-- Task description --
The lines to extract run from the start of the records through the line with "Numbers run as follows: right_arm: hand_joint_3", both ends included; drop the pictures.

(Data items)

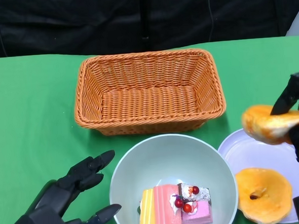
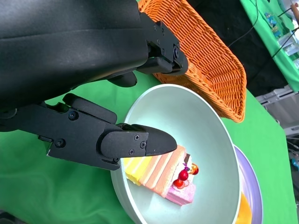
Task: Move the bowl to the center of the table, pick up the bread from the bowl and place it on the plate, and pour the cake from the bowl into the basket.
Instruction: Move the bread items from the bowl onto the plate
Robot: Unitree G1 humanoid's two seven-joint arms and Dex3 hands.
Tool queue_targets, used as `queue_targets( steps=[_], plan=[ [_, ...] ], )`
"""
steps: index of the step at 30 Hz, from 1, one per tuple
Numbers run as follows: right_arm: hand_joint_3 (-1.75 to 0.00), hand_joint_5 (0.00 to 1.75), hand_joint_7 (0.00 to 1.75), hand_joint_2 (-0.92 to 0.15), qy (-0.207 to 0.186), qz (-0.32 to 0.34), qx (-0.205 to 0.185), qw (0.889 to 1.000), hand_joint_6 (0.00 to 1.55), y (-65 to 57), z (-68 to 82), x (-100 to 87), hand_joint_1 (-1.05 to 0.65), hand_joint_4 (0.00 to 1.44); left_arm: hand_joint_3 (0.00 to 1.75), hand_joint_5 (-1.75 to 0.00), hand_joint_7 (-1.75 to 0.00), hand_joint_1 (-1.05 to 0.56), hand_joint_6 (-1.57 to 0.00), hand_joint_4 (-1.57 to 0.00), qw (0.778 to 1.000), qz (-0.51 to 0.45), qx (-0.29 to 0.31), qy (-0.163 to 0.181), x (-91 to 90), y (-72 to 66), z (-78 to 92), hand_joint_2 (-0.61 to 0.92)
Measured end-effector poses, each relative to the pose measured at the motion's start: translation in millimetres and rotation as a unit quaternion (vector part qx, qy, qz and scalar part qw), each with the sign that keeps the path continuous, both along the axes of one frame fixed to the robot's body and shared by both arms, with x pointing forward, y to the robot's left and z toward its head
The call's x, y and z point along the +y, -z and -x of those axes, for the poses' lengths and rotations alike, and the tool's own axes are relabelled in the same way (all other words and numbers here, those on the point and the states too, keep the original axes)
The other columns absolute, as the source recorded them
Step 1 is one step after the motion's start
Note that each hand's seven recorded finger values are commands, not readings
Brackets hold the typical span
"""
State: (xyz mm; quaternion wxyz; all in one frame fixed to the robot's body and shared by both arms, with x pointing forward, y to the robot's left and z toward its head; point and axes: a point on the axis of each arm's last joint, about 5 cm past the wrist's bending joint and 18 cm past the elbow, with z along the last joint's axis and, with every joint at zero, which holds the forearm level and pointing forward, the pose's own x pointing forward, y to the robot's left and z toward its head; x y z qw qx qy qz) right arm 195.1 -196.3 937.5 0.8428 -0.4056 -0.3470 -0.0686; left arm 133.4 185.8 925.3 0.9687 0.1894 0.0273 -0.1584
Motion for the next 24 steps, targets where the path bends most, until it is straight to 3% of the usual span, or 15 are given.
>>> queue_targets(
  steps=[5,10,11,12,13,14,15,16,18,20,24],
  plan=[
    [-1.74,1.75,1.58,0.06,0.025,0.061,0.023,0.998,0.96,13.0,-4.9,-4.7,0.00,1.10,0.37,-0.60,0.00,-0.50,-0.29,-0.09,1.000,-0.001,-0.001,0.000,0.6,0.0,0.5,0.92],
    [-1.53,1.75,1.48,-0.04,0.035,0.123,0.057,0.990,0.98,32.2,-13.3,-7.8,-0.02,1.03,0.37,-0.60,0.00,-0.50,-0.29,-0.08,1.000,-0.001,-0.002,0.000,0.9,-0.1,0.7,0.92],
    [-1.12,1.40,1.06,-0.26,0.039,0.138,0.069,0.987,0.96,34.7,-14.6,-9.0,-0.10,1.00,0.37,-0.60,0.00,-0.51,-0.29,-0.08,1.000,-0.001,-0.002,0.000,1.0,-0.1,0.8,0.92],
    [-0.88,1.12,0.73,-0.40,0.045,0.154,0.086,0.983,0.98,36.2,-15.6,-9.4,-0.14,0.99,0.37,-0.60,0.00,-0.51,-0.29,-0.08,1.000,-0.001,-0.002,0.000,1.0,-0.1,0.9,0.92],
    [-0.69,0.78,0.38,-0.48,0.048,0.168,0.108,0.979,0.81,37.0,-16.3,-9.2,-0.17,0.78,0.37,-0.60,0.00,-0.50,-0.29,-0.08,1.000,-0.001,-0.002,0.000,1.0,-0.2,1.0,0.92],
    [-0.53,0.61,0.20,-0.56,0.049,0.185,0.140,0.971,0.67,37.2,-17.0,-8.5,-0.21,0.62,0.37,-0.60,0.00,-0.50,-0.29,-0.08,1.000,-0.001,-0.002,0.000,1.1,-0.2,1.1,0.92],
    [-0.40,0.51,0.11,-0.63,0.048,0.201,0.176,0.962,0.60,37.2,-17.4,-7.8,-0.23,0.53,0.37,-0.60,0.00,-0.50,-0.29,-0.08,1.000,-0.001,-0.002,0.000,1.1,-0.3,1.2,0.92],
    [-0.22,0.41,0.05,-0.73,0.047,0.211,0.207,0.954,0.44,36.2,-17.5,-7.3,-0.35,0.35,0.37,-0.60,0.00,-0.49,-0.29,-0.08,1.000,-0.001,-0.002,0.000,1.2,-0.4,1.2,0.92],
    [-0.08,0.37,0.02,-0.81,0.042,0.222,0.247,0.942,0.35,30.9,-17.5,-5.7,-0.41,0.25,0.37,-0.59,0.00,-0.49,-0.29,-0.08,1.000,-0.001,-0.002,0.000,1.2,-0.5,1.3,0.92],
    [-0.05,0.40,0.01,-0.90,0.040,0.228,0.273,0.934,0.22,25.5,-16.0,-3.9,-0.67,0.06,0.37,-0.59,0.00,-0.50,-0.28,-0.08,1.000,-0.001,-0.002,0.001,1.2,-0.6,1.5,0.92],
    [-0.10,0.32,0.01,-0.92,0.023,0.226,0.325,0.918,0.13,18.3,-7.4,1.6,-0.79,0.00,0.37,-0.59,0.00,-0.49,-0.28,-0.08,1.000,-0.002,-0.001,0.002,1.5,-0.6,2.0,0.92]
  ],
)
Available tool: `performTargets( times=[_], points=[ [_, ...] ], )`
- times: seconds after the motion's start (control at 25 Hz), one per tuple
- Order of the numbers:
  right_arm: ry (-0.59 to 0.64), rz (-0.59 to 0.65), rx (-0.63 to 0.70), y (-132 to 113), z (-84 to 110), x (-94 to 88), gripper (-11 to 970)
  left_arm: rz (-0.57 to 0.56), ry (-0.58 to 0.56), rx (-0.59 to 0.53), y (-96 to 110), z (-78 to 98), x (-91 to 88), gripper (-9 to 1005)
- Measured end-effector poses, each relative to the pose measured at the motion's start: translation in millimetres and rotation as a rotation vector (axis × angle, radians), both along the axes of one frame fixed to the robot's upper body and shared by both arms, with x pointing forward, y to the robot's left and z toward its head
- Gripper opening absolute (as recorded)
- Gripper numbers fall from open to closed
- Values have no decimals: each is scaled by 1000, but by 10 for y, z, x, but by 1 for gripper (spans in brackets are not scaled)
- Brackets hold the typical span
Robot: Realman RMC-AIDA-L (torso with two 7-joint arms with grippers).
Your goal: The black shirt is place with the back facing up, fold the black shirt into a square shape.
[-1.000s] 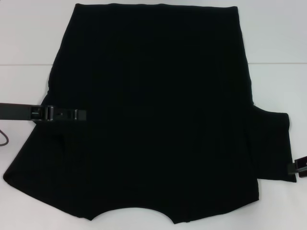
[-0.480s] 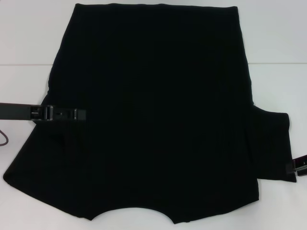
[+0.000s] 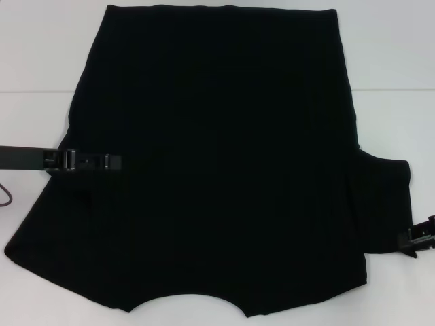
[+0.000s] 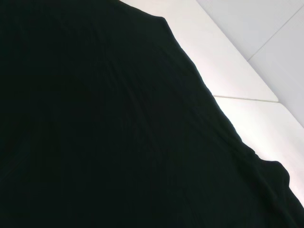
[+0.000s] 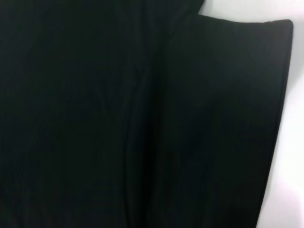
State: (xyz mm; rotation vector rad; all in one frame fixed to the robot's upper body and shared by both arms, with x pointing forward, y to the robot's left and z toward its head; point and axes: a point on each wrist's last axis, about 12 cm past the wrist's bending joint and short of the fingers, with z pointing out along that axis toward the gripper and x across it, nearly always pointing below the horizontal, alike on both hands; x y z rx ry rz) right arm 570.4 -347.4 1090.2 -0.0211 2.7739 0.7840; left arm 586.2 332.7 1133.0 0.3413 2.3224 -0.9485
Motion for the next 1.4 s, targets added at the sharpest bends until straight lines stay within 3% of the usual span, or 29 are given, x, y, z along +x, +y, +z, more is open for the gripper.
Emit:
performTargets(
  times=[0.64, 1.04, 1.4],
  points=[
    [-16, 26, 12, 209, 9, 125, 433, 0, 4, -4, -17, -14, 8, 592],
    [-3, -16, -20, -79, 178, 33, 433, 9, 6, -6, 8, -25, -9, 590],
    [0, 17, -24, -13, 110, 8, 432, 8, 6, -8, -9, -26, 7, 591]
  ],
)
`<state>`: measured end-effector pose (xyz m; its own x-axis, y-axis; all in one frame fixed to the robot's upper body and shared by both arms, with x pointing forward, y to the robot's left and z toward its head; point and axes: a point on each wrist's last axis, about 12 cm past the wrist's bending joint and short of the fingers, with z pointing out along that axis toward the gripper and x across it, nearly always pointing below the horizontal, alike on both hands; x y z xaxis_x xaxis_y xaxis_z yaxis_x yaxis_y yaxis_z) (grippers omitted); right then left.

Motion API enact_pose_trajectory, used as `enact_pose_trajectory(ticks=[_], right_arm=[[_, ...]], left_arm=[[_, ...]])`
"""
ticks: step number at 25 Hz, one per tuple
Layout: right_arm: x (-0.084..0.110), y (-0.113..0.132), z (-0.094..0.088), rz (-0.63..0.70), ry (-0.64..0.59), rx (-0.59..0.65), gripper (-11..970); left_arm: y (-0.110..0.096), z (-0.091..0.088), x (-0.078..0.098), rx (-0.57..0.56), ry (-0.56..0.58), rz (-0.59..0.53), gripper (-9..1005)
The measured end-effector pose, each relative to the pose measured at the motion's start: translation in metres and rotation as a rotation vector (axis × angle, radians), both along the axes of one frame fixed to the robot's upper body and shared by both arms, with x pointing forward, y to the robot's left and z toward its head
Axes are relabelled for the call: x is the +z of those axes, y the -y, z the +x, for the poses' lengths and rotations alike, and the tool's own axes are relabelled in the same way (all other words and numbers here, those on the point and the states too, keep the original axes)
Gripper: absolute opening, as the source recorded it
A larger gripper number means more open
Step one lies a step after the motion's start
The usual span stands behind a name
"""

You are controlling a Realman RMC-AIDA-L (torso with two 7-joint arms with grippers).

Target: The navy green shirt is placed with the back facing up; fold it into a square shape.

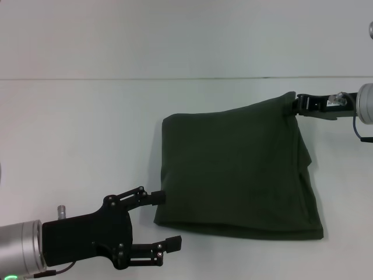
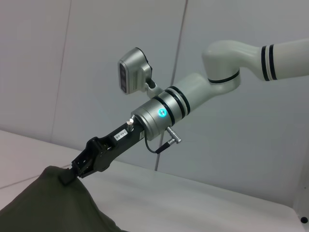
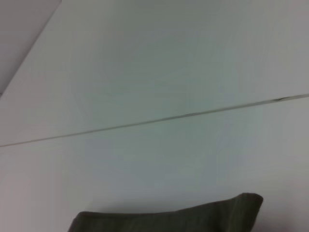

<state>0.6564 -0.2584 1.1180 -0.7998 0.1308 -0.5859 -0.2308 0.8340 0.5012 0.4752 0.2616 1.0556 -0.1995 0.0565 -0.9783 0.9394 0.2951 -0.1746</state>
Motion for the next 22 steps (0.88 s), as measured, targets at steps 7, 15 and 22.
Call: enact_pose_trajectory(ticks=[7, 15, 22], right_arm=[[-0.008, 0.009, -0.001, -0.025, 0.016, -0.045, 90], [-0.014, 0.026, -0.017, 0.067, 0.103, -0.049, 136], [-0.022, 0.070, -0.042, 0.169, 0.202, -0.152, 413]], left_arm=[[0.000, 0.000, 0.000, 0.003, -0.018, -0.007, 918], [-0.001, 0.001, 0.002, 0.012, -0.029, -0.029, 918], [-0.001, 0.004, 0.006, 0.030, -0.053, -0.055, 918]])
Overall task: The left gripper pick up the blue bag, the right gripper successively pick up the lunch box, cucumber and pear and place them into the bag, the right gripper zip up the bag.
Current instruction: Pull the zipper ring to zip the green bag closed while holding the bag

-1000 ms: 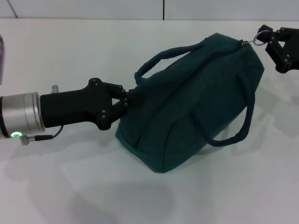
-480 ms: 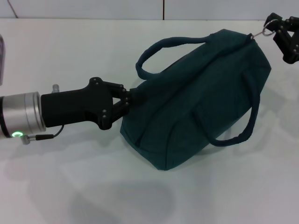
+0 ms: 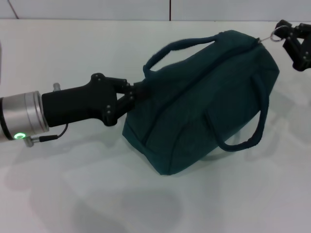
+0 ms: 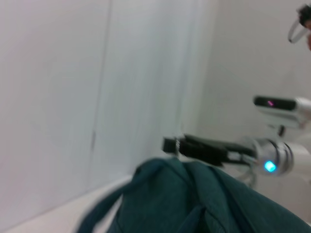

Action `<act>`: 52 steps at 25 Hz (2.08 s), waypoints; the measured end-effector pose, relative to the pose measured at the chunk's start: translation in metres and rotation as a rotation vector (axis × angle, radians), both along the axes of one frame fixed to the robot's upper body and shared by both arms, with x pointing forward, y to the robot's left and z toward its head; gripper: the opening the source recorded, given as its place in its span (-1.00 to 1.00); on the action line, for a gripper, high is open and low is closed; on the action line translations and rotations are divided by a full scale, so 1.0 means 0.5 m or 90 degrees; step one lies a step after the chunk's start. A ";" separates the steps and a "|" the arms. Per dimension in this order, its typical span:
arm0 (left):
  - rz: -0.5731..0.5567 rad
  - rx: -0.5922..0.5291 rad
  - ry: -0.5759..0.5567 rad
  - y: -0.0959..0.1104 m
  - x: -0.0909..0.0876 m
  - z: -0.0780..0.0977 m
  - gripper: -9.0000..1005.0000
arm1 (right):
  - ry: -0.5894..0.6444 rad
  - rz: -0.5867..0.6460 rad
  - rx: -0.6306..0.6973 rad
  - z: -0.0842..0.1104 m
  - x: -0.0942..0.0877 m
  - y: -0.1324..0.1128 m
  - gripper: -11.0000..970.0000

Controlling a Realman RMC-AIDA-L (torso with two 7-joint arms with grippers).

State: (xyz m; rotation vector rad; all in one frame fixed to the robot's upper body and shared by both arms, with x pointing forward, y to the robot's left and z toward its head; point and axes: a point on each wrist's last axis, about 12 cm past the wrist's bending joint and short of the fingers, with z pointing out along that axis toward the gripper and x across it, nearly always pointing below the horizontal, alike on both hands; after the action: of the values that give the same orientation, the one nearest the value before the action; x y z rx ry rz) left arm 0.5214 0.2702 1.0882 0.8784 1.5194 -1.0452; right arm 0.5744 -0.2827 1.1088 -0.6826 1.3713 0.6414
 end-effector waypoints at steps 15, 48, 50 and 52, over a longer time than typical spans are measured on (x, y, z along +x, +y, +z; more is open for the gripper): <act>0.018 -0.038 0.042 -0.002 0.041 0.041 -0.39 | 0.041 0.057 0.024 0.008 -0.004 0.014 -0.96; -0.110 0.213 0.229 -0.155 0.150 0.207 -0.12 | 0.053 0.059 0.042 0.006 -0.020 -0.006 -0.96; -0.112 0.217 0.223 -0.152 0.150 0.209 -0.27 | 0.059 0.056 0.042 0.006 -0.019 -0.011 -0.96; -0.117 0.223 0.214 -0.147 0.149 0.212 -0.43 | 0.061 0.051 0.041 0.006 -0.017 -0.014 -0.96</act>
State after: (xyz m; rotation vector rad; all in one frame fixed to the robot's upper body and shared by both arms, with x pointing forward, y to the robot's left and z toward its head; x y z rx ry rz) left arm 0.5961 0.1967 1.1941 1.1434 1.9750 -1.1170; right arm 0.5660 -0.2898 1.1118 -0.6655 1.4102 0.7879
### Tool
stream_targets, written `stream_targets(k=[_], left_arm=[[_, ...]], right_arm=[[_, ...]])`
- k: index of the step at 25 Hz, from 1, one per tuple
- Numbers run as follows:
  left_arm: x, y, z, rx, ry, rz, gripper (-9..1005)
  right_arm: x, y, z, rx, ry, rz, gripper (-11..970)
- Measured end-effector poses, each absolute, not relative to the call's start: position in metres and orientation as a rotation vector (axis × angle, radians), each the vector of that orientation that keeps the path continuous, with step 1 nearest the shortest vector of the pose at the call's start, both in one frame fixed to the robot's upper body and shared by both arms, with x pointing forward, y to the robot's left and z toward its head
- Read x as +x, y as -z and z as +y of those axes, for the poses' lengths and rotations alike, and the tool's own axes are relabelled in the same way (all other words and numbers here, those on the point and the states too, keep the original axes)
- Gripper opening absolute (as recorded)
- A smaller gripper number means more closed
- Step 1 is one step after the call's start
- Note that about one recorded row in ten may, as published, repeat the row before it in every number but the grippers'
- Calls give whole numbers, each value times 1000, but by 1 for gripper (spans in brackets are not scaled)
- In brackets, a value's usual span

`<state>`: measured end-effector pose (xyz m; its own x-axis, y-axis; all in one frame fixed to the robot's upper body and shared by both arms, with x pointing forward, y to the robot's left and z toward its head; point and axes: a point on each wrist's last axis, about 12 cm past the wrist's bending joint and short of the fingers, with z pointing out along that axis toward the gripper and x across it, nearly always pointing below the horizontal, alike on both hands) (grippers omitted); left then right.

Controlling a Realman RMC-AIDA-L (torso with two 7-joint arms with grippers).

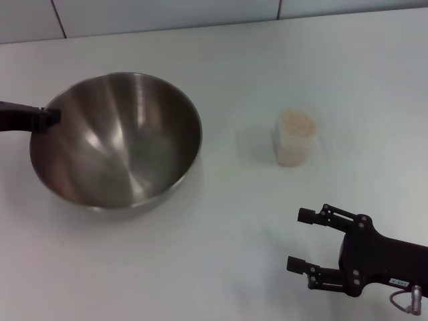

-- Response to this exercise --
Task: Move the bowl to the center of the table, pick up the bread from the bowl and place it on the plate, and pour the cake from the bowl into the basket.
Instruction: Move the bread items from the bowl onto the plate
Robot: Unitree G1 humanoid's two seven-joint arms and Dex3 hands.
Tool queue_targets, used as `queue_targets( steps=[_], plan=[ [_, ...] ], )`
"""
steps: index of the step at 30 Hz, from 1, one per tuple
Numbers run as follows: right_arm: hand_joint_3 (-1.75 to 0.00), hand_joint_5 (0.00 to 1.75), hand_joint_7 (0.00 to 1.75), hand_joint_2 (-0.92 to 0.15), qy (-0.207 to 0.186), qz (-0.32 to 0.34), qx (-0.205 to 0.185), qw (0.889 to 1.000), hand_joint_6 (0.00 to 1.55), y (-65 to 57), z (-68 to 82), x (-100 to 87), hand_joint_1 (-1.05 to 0.65), hand_joint_4 (0.00 to 1.44); left_arm: hand_joint_3 (0.00 to 1.75), hand_joint_5 (-1.75 to 0.00), hand_joint_7 (-1.75 to 0.00), hand_joint_1 (-1.05 to 0.56), hand_joint_6 (-1.57 to 0.00), hand_joint_4 (-1.57 to 0.00), qw (0.778 to 1.000), qz (-0.51 to 0.45), qx (-0.29 to 0.31), qy (-0.163 to 0.181), x (-91 to 90), y (-72 to 66), z (-78 to 92), hand_joint_2 (-0.61 to 0.92)

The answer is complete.